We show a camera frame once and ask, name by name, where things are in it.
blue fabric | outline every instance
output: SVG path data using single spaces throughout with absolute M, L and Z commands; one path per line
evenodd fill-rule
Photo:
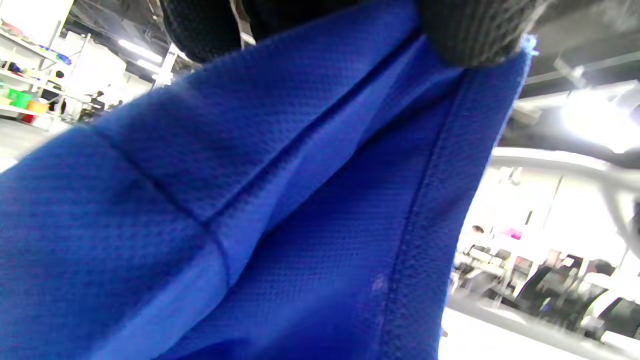
M 528 65 L 376 0 L 65 133 L 0 177 L 0 358 L 436 359 Z

orange bin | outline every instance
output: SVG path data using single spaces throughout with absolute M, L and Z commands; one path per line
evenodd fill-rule
M 40 104 L 39 102 L 29 101 L 27 105 L 27 110 L 33 111 L 34 113 L 44 114 L 49 110 L 49 104 Z

floor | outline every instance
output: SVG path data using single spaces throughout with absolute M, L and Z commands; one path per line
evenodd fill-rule
M 448 337 L 440 342 L 440 360 L 640 359 L 484 300 L 452 296 L 442 326 Z
M 0 119 L 0 172 L 51 137 L 52 134 L 38 127 Z

black knit fabric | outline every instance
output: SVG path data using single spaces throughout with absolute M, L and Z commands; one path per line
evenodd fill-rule
M 276 33 L 366 0 L 235 0 L 253 37 Z M 203 63 L 240 48 L 229 0 L 161 0 L 167 32 Z M 443 59 L 461 67 L 495 65 L 519 51 L 520 38 L 549 0 L 417 0 L 422 26 Z
M 240 49 L 240 32 L 229 0 L 161 0 L 164 26 L 191 60 L 206 63 Z
M 490 66 L 517 53 L 547 0 L 422 0 L 422 27 L 444 60 Z

seam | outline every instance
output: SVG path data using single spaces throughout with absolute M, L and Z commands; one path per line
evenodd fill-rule
M 154 176 L 149 174 L 137 161 L 135 161 L 131 156 L 129 156 L 127 154 L 127 152 L 124 151 L 123 148 L 118 146 L 118 144 L 115 141 L 113 141 L 113 139 L 109 135 L 103 133 L 102 131 L 100 131 L 95 126 L 88 126 L 87 129 L 89 129 L 91 132 L 93 132 L 108 147 L 110 147 L 118 155 L 120 155 L 120 157 L 124 161 L 126 161 L 128 165 L 130 165 L 133 169 L 135 169 L 136 173 L 139 176 L 144 178 L 144 180 L 148 181 L 148 183 L 151 184 L 153 189 L 157 193 L 159 193 L 160 196 L 162 196 L 178 212 L 183 213 L 190 220 L 194 221 L 198 225 L 199 228 L 204 230 L 205 233 L 209 232 L 209 228 L 207 227 L 207 225 L 205 223 L 199 221 L 198 217 L 196 217 L 196 215 L 193 213 L 193 211 L 191 209 L 189 209 L 187 206 L 184 206 L 180 202 L 180 200 L 178 200 L 178 198 L 176 198 L 176 196 L 174 196 L 174 194 L 171 191 L 169 191 L 169 189 L 167 189 L 162 184 L 162 181 L 156 179 Z M 227 288 L 230 288 L 231 287 L 231 284 L 230 284 L 231 269 L 230 269 L 230 265 L 229 265 L 227 250 L 222 245 L 222 242 L 220 242 L 220 239 L 218 239 L 216 236 L 212 236 L 212 241 L 213 241 L 213 244 L 216 246 L 217 250 L 220 252 L 220 256 L 222 257 L 223 266 L 224 266 L 224 269 L 225 269 L 225 285 L 226 285 Z
M 327 122 L 331 121 L 333 116 L 348 105 L 356 96 L 360 95 L 362 90 L 372 81 L 384 74 L 388 66 L 400 55 L 403 54 L 414 42 L 420 38 L 421 32 L 419 29 L 414 29 L 410 34 L 388 55 L 384 56 L 375 67 L 366 73 L 362 79 L 358 80 L 343 96 L 337 99 L 331 106 L 318 115 L 315 120 L 303 127 L 297 134 L 295 134 L 291 140 L 289 140 L 284 146 L 275 152 L 275 154 L 268 159 L 263 166 L 253 173 L 251 178 L 242 184 L 242 186 L 236 190 L 214 213 L 204 220 L 206 226 L 210 226 L 211 222 L 217 218 L 221 213 L 224 213 L 238 198 L 244 195 L 254 184 L 260 183 L 265 177 L 268 176 L 269 170 L 274 167 L 274 164 L 283 163 L 284 159 L 291 156 L 291 153 L 295 153 L 300 149 L 307 138 L 312 136 L 318 129 L 321 129 Z
M 401 263 L 401 260 L 402 260 L 403 254 L 405 253 L 405 251 L 403 251 L 404 243 L 409 237 L 413 235 L 414 229 L 415 229 L 414 224 L 418 220 L 416 219 L 416 216 L 418 213 L 416 204 L 422 200 L 422 198 L 424 197 L 424 193 L 429 188 L 431 188 L 432 178 L 433 178 L 431 174 L 438 171 L 438 169 L 442 166 L 441 164 L 438 164 L 437 159 L 440 157 L 440 154 L 442 153 L 443 148 L 445 147 L 446 140 L 449 138 L 448 135 L 451 132 L 452 123 L 455 122 L 452 119 L 457 114 L 460 113 L 460 110 L 463 110 L 465 108 L 465 105 L 461 104 L 461 100 L 466 97 L 467 93 L 469 92 L 469 89 L 475 87 L 474 83 L 464 86 L 465 82 L 474 80 L 472 75 L 473 73 L 470 73 L 468 70 L 466 70 L 465 74 L 463 75 L 463 79 L 461 80 L 461 83 L 463 84 L 464 88 L 458 94 L 458 96 L 456 97 L 455 101 L 451 106 L 449 114 L 447 115 L 447 119 L 440 130 L 440 134 L 436 139 L 436 145 L 433 149 L 433 154 L 426 161 L 426 164 L 424 166 L 425 171 L 423 171 L 422 173 L 417 191 L 413 196 L 411 205 L 409 207 L 409 211 L 407 212 L 406 223 L 404 225 L 404 229 L 402 231 L 400 241 L 397 245 L 396 254 L 394 256 L 394 266 L 392 268 L 391 285 L 390 285 L 389 291 L 387 292 L 387 296 L 385 298 L 385 303 L 384 303 L 383 318 L 385 323 L 382 327 L 382 336 L 380 337 L 380 349 L 381 349 L 380 354 L 382 358 L 387 358 L 387 352 L 390 350 L 389 349 L 390 345 L 388 344 L 388 336 L 389 336 L 388 332 L 390 330 L 389 326 L 393 327 L 393 324 L 389 325 L 387 322 L 388 316 L 389 316 L 388 312 L 391 306 L 397 306 L 397 304 L 395 303 L 389 304 L 389 303 L 394 299 L 399 288 L 399 280 L 400 278 L 402 278 L 401 273 L 403 272 L 402 270 L 403 264 Z

* * * *

▶ Exercise aim
Nothing should appear in the reply except the lines from the start of the listing above through the line with "floor | outline every instance", repeated exactly and free of pictures.

▶ Solution for this exercise
We show a camera frame once and ask, name by name, where things are in it.
blue fabric | outline every instance
output: SVG path data using single spaces throughout with absolute M, L and Z commands; one path per line
evenodd fill-rule
Photo:
M 528 65 L 376 0 L 65 133 L 0 177 L 0 358 L 436 359 Z

orange bin | outline every instance
output: SVG path data using single spaces throughout with absolute M, L and Z commands; one path per line
evenodd fill-rule
M 40 104 L 39 102 L 29 101 L 27 105 L 27 110 L 33 111 L 34 113 L 44 114 L 49 110 L 49 104 Z

floor | outline every instance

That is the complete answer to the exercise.